TRY IT:
This exercise calls for copying every line below that holds the word "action".
* * * * * * *
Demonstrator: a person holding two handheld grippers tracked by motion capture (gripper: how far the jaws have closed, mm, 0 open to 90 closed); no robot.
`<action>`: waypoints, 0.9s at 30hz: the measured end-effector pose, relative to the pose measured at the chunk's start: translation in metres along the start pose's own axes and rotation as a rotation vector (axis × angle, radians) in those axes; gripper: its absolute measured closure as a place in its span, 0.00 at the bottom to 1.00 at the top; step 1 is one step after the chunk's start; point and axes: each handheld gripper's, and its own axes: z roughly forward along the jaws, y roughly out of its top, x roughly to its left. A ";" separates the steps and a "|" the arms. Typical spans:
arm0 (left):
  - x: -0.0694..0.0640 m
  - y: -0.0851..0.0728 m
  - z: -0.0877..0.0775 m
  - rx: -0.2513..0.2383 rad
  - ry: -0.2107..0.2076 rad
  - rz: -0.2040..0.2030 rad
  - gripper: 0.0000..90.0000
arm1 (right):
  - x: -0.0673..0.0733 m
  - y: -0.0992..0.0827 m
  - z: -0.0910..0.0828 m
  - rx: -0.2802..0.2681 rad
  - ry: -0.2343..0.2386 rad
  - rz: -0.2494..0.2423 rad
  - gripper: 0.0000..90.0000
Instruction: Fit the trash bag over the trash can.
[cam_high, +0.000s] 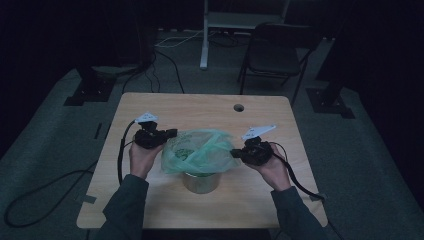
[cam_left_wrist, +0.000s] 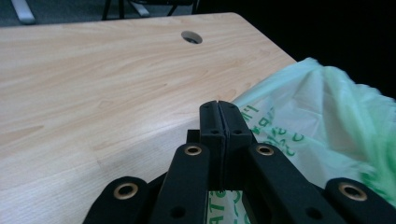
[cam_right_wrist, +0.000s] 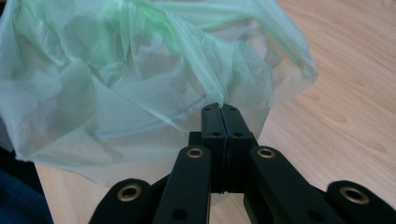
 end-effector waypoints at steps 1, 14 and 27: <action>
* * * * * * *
SOLVED EXERCISE:
`<action>`: waypoints, 0.9s at 30hz: the measured end-effector pose, relative to the pose measured at the chunk's start: translation in metres along the start pose's own axes and rotation as a rotation vector (axis × angle, radians) in those axes; gripper: its absolute measured closure as a place in its span, 0.00 at the bottom to 1.00 at the top; step 1 is one step after the chunk's start; point and axes: each handheld gripper's, and its own axes: z roughly forward along the jaws, y roughly out of its top, x roughly to its left. A ";" separates the steps and a "|" the arms. Typical spans:
 end-effector waypoints at steps 1, 14 and 27: <action>

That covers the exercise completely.